Ormanda yaban hayatını köpeklerden çok daha büyük bir tehlikeye atan en baskın tür ise insan. Sadece bir senede 350 bin otomobil ve 1 milyonun üzerinde yaya ziyaretçi ağırlayan Belgrad Ormanı ekolojik sınırlarının çok ötesinde zorlanıyor. Daha da kötüsü, bu orman 2015’te içinde yer alan dokuz mesire alanı da bahane edilerek tabiat parkına dönüştürüldü. Bu değişiklikle birlikte koruma statüsü de indirilmiş oldu. Hemen ardından Haliç Kemerburgaz Karadeniz Dekovil Hattı adı altında 100 yıl öncesinin kömür taşıyan raylı sistemini nostaljik bir proje ortaya çıktı. Yıllar içinde kenarından köşesinden kırpıla kırpıla üçte birine inen ormanın bütünlüğüne son darbe olacak bu projeyi ve benzerlerini durdurmak için Kuzey Ormanları Savunması başta olmak üzere pek çok sivil oluşumlar bir araya geldi[4]. Ormanlar ve sulak alanları gibi doğa varlıklarımızı korumayı değil kullanımı zorunlu kılan Tabiatı ve Biyolojik Çeşitliliği Koruma Kanunu tasarısı gibi daha pek çok yasa ve düzenlemeler de birbiri ardından gelmeye devam ediyor. Şimdilerde kent ormanına indirgenmek istenen İstanbul’un nefesi ve en güzel okulu olan Belgrad Ormanı’nın sadece ve sadece korunması gerekiyor.

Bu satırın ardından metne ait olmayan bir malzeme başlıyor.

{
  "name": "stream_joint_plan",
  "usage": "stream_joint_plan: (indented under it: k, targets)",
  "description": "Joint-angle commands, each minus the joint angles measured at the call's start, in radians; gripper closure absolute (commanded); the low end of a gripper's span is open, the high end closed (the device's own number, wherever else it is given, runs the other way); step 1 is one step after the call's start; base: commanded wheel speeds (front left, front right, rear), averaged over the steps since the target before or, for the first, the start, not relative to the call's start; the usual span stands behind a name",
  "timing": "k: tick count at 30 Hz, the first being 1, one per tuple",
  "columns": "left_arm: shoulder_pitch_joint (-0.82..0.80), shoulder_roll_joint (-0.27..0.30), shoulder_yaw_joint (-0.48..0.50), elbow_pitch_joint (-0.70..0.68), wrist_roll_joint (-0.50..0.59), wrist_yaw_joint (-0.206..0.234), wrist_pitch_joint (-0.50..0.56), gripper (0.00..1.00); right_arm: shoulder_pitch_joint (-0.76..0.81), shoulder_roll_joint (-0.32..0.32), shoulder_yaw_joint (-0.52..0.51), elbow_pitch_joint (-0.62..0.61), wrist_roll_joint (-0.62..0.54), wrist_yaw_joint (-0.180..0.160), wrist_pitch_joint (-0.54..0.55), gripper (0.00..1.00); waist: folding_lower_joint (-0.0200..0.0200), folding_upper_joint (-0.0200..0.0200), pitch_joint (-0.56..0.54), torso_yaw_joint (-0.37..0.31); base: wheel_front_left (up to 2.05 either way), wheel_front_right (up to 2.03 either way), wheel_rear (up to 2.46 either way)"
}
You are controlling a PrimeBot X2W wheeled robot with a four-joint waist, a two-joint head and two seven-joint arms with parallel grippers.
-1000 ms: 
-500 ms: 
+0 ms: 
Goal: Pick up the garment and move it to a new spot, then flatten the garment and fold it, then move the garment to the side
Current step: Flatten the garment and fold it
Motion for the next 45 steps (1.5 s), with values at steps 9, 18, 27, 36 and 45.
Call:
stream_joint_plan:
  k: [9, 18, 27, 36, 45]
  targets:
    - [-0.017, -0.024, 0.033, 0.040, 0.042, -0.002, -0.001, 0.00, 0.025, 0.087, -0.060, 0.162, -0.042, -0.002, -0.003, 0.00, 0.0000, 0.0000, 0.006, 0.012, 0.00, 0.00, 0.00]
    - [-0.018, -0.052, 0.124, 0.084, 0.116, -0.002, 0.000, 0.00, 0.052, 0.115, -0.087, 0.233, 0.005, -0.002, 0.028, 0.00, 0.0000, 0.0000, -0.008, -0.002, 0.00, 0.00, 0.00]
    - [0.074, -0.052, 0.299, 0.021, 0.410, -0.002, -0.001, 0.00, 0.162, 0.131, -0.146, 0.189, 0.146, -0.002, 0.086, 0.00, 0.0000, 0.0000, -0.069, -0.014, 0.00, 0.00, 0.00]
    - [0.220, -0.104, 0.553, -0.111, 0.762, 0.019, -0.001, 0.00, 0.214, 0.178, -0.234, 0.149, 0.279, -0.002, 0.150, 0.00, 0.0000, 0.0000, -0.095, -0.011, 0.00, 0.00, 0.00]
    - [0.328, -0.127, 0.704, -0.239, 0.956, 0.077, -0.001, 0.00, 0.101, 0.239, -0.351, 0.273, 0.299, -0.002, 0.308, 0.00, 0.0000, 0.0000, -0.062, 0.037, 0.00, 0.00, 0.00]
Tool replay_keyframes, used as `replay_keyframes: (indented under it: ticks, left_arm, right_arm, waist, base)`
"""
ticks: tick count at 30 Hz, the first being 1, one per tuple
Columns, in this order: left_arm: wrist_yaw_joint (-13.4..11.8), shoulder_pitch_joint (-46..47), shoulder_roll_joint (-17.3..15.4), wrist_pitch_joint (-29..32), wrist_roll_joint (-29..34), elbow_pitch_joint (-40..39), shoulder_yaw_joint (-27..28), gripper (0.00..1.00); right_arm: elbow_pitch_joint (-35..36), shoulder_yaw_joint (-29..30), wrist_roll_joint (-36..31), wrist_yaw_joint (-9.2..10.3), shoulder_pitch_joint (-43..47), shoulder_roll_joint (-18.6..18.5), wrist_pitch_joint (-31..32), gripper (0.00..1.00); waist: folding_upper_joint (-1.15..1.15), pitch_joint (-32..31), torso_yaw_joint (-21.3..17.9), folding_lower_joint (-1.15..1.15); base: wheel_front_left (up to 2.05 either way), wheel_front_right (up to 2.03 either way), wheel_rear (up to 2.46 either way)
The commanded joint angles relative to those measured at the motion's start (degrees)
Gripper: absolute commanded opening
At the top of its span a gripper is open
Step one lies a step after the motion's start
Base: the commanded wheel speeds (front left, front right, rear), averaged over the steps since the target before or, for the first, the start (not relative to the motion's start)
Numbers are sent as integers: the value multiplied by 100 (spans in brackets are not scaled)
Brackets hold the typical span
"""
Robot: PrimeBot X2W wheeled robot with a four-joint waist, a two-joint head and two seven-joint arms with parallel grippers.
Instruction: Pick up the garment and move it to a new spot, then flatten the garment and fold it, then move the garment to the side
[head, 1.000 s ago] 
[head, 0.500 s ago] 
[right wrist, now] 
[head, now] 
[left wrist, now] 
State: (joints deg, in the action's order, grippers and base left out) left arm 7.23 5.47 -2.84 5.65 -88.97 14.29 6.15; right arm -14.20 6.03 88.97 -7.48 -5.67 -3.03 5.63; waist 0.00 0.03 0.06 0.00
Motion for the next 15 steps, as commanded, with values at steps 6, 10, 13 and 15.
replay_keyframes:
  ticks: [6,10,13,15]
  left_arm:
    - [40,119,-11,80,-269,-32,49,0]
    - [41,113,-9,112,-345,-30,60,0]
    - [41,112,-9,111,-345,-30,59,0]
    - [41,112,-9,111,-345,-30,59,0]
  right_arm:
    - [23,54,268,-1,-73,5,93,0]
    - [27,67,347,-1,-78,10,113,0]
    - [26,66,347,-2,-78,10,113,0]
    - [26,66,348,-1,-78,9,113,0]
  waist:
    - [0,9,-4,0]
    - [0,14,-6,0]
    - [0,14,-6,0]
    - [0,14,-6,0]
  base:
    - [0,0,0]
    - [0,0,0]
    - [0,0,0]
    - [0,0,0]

Child on a Forest Road (Fotoğraf: Wynn Bullock, 1958)

Çocuklara bakıyordum… Onlar ormanı ve kendi geleceklerini bekleyen felaketlerden habersiz hiç yarın olmayacakmış gibi oynuyordu. Hayat okulunun bahçesinde neşe içinde ve hayret etmekten usanmadan bıkmadan, yapıp yaşayarak öğreniyordu. Biz yetişkinleri endişelere gark eden gelişmeler ve düşünceleri henüz tanımıyorlardı. Çocuklar mantarlara kitapların sayfalarındaki resimlerinden bakmıyor, onlara dokunuyorlardı. Bir çocuk yanımızda gölgemiz gibi bizi takip eden karabaşla arkadaş olmuş “bu benim en yakın dostum” diyordu. Bir diğeri “öğretmenim yerlerdeki bu yaprakları kimler koymuş?” diye soruyor, diğeri öğretmenlik edip “onlar sonbaharda rüzgârla dökülür” diyordu. Her çocuk hem öğrenen hem öğreten oluyordu. Çocuklar yolda gördükleri kesilmiş ağaçlar için “Niye kesmişler? Günah değil mi?” diyordu. Evet, ağaç kesmek günahtı, ormanı yok etmek de hayata karşı işlenmiş en büyük günah. Savaşın çocukları barışın olduğu ülkenin yetişkinlerinden, yetkililerinden ve bakanlarından çok ama çok daha akıllı, daha vicdanlı ve daha dürüsttü.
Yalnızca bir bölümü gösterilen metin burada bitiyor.